Where Did the Summer Go?

It’s happened again: another summer has vanished in a blur.  It doesn’t seem possible that nearly twelve weeks have elapsed since the school year ended on June 18.  My daughter’s homemade chalkboard hasn’t been updated since then.  It still looks like this:


But it’s September 7.  While the weather remains hot and humid, it’s beginning to look like fall.  Yellow-gold leaves are fluttering down from our neighbors’ cherry trees.


Here in Northern Virginia, it’s the first day of school.  My daughter begins her junior year.  Junior year!  Really? She, my husband and I all feel unprepared.    

If I were a kid, faced with writing one of those dreaded first-day What I Did Last Summer essays, I would sit, staring blankly for a while, wondering, What did we do? Seems like I wasn’t paying attention.   

I remember the last half of May, however, with a sort of surreal clarity.  My father had emergency arterial bypass surgery, and I flew to Atlanta.  One minute I was dawdling contentedly over a late breakfast and talking easy nonsense to the dog.  The next I was amidst a teeming crowd at Dulles Airport waiting to board a plane.  Waiting.  Anxiously waiting.  Still waiting.  If you’re in a real hurry to reach a sick loved one, you can count on extra-long airport delays.  I arrived at Piedmont Hospital late that night, just after Daddy was wheeled to his room after several hours of complicated surgery.  He had a nubby cotton blanket loosely draped around his head and shoulders, giving him the appearance of an old shepherd from a live nativity scene.  His face was frighteningly pale and drawn, but already he was talking, joking.  He was lucid, he was funny.  He was my sweet Daddy, upbeat and happy.  What a relief. 

Mama wouldn’t leave Daddy’s side, except very briefly, to get a bite to eat or take a quick shower.  She slept on a narrow pull-out chair beside his hospital bed.  Evidence of the truest of true love, after nearly sixty years of marriage, doesn’t get any clearer than this.  I spent days with my parents in the hospital, and nights alone in the house I grew up in.  What an odd feeling.  I can’t remember spending a night totally on my own there before.  During those rare times in my teens and twenties when my parents left town without me, it was a good excuse to have friends over.  There may have been one night when it was just me and my childhood dog, Popi.  He’s been dead far longer than he was alive, but I still hear his soft footsteps, or his nose pushing open a partially closed door.   I heard him last May.  As the old, familiar house creaked and groaned around me, I wished he were there with me again.   

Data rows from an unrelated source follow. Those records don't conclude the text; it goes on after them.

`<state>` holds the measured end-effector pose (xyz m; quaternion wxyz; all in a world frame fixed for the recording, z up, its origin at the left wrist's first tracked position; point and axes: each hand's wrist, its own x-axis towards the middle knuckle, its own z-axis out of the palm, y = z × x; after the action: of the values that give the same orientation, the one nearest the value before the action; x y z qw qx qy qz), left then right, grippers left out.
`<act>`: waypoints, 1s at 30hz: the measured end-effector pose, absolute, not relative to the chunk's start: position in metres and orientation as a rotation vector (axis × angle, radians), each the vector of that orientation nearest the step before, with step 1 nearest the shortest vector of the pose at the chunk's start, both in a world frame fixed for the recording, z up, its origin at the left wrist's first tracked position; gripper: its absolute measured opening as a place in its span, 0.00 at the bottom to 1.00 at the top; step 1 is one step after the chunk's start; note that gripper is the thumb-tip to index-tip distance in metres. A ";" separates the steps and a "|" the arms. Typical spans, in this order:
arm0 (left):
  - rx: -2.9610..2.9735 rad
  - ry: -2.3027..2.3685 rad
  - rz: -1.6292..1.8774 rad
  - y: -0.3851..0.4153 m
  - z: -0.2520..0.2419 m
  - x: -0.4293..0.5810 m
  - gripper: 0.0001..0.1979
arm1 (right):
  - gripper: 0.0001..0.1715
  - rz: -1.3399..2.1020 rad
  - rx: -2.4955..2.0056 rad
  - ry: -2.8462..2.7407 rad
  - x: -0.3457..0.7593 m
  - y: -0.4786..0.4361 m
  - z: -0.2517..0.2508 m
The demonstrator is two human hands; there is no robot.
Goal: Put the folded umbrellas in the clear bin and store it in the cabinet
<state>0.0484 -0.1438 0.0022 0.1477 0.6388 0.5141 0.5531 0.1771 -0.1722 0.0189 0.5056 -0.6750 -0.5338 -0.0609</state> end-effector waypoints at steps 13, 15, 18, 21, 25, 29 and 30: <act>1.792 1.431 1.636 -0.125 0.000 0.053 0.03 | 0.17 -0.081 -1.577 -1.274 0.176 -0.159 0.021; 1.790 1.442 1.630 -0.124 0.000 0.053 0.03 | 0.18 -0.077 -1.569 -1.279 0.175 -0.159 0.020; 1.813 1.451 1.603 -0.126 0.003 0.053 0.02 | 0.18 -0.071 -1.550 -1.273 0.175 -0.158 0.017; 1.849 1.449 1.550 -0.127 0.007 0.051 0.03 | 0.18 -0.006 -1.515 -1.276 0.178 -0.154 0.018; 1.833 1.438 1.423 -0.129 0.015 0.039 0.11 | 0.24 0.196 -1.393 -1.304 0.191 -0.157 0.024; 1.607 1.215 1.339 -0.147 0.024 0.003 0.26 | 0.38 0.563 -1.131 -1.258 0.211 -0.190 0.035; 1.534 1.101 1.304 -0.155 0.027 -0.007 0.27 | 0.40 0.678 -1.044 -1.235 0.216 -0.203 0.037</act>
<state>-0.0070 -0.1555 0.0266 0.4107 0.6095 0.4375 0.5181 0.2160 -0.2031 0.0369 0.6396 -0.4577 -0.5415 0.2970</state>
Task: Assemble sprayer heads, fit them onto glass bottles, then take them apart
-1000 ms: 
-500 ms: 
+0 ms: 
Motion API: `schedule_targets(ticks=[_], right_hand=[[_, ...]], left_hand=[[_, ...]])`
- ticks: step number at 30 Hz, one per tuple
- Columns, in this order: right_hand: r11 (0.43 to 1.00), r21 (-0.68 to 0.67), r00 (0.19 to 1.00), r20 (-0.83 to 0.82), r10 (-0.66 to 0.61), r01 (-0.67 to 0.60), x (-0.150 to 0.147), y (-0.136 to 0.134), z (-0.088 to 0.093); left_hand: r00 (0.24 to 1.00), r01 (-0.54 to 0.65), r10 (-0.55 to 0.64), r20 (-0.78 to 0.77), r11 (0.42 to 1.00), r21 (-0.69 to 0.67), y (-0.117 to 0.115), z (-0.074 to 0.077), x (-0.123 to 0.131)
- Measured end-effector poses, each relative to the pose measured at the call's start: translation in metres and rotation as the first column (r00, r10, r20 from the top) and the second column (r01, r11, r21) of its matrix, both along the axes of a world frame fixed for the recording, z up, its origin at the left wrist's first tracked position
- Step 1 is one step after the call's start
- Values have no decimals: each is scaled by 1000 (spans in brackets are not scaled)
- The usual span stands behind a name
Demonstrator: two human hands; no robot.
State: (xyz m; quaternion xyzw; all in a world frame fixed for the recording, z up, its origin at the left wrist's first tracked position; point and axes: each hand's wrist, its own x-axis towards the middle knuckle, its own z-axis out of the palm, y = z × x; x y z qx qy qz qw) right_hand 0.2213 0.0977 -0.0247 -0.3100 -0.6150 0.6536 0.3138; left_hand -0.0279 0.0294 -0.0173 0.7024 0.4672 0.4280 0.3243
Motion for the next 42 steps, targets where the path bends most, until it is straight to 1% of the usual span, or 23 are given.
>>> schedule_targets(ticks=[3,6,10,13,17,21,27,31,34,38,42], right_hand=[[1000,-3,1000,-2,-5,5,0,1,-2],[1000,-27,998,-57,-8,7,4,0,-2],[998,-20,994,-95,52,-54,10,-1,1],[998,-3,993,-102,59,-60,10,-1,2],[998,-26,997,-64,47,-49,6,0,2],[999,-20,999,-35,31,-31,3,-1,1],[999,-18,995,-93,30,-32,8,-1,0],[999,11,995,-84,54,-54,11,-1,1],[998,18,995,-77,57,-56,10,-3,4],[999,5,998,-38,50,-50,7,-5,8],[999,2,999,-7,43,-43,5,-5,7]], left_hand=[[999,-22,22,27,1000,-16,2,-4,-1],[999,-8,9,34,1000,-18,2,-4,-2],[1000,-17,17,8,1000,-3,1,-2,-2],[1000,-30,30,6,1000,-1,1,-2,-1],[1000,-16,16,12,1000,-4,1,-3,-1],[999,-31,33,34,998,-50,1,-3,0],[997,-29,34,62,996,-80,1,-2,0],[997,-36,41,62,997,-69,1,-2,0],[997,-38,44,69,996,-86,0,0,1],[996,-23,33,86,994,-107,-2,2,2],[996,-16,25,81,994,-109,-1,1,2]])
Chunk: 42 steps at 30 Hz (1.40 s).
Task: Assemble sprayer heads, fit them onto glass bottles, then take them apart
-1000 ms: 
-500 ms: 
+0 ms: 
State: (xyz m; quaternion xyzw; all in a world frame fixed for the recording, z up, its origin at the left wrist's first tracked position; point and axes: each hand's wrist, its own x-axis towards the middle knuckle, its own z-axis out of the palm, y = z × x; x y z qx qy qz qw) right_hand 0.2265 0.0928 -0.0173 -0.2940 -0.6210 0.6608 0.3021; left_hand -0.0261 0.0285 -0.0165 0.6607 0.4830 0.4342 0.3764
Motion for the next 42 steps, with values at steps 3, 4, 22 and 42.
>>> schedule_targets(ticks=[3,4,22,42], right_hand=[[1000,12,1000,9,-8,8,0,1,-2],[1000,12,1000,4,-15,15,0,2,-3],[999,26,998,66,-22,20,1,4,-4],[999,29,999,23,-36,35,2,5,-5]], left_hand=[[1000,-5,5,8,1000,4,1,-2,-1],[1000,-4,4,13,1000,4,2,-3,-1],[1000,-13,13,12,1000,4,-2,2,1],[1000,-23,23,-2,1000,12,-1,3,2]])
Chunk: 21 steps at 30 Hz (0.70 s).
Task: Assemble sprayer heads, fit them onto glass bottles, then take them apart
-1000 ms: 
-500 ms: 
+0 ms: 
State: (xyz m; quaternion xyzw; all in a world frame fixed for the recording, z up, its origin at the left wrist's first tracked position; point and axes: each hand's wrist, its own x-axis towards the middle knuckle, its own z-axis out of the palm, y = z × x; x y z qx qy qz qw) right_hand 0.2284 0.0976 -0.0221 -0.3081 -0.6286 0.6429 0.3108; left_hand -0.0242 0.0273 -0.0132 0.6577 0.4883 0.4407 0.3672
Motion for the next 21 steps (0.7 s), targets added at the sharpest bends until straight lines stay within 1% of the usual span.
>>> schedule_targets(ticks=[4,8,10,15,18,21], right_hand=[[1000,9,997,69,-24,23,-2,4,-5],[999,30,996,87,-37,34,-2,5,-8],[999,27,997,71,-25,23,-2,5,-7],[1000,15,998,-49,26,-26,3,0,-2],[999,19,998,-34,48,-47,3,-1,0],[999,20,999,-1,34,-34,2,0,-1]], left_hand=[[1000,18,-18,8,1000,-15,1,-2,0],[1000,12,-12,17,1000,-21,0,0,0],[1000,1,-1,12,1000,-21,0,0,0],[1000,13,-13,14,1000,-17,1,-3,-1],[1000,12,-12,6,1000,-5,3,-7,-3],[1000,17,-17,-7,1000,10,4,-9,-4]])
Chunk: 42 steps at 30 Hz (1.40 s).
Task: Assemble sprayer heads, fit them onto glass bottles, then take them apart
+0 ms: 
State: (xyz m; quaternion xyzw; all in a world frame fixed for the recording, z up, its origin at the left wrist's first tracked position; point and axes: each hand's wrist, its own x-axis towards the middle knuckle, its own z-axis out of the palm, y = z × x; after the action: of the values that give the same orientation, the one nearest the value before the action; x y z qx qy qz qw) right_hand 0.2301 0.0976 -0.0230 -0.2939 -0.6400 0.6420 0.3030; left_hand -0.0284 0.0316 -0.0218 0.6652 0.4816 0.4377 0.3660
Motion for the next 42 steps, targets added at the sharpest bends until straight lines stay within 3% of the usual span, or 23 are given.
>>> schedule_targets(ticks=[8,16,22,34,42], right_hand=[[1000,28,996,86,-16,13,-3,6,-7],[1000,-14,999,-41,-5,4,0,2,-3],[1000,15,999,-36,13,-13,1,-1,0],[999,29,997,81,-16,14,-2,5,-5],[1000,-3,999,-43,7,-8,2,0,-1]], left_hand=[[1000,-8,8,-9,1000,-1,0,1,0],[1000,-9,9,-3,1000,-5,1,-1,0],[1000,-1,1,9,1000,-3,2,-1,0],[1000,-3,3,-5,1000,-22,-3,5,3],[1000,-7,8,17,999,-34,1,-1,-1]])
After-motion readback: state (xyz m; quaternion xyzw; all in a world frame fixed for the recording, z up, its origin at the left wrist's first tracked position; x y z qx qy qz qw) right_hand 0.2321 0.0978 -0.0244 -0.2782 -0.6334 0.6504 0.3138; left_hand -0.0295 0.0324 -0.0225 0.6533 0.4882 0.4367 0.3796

It was slow, slow going, and very scary at times, but Daddy got better.  For a couple of weeks before the surgery, he’d complained of leg pains.  Turns out he’d had almost no blood flow in his lower legs; he was lucky he didn’t lose one foot, or both.  He left the hospital after nine arduous days, still quite weak.  Being home was a great relief to my parents, but it meant Mama would be mostly on her own to care for Daddy.  There would be visiting nurses and physical therapists, but her duty would be full time, non-stop.  A daunting prospect.  Fortunately, kind and loving neighbors made it possible for me to return to my Virginia family, who were missing me by that point. 

Maybe because Daddy’s surgery and ongoing recovery has loomed so large in recent months, other events have seemed less substantial, less deserving of my complete attention.  When I look back over my calendar, I see proof that we were busy:  there were neighborhood parties, doctor appointments, church meetings, Friday night dinners out, a first-time ever solo trip to Florida for my daughter to visit a friend, our annual Cape Cod vacation, a busy week of Vacation Bible School, and the transformation of our little-girl playroom into a more grown-up TV/entertainment room.  In late August, my daughter had all four wisdom teeth extracted, much against her will.  Given her choice, she would have preferred to postpone indefinitely and take her chances with future pain and inconvenience.  She felt far more miserable than I had expected.  I went through the same thing at fourteen, but have forgotten my level of discomfort.  It couldn’t have been too extreme, because I recall being out with a friend’s family and attempting to eat a Varsity hotdog only a couple of days later.  Once my daughter was feeling good again, summer was over. 

And now, the last minutes of this first day of the new school year are ticking down.  My eleventh grader will be home before long.  I know better than to ask about her day in a cheerful tone.  I’m bracing for a litany of hardships and grievances.  Maybe I’ll be pleasantly surprised.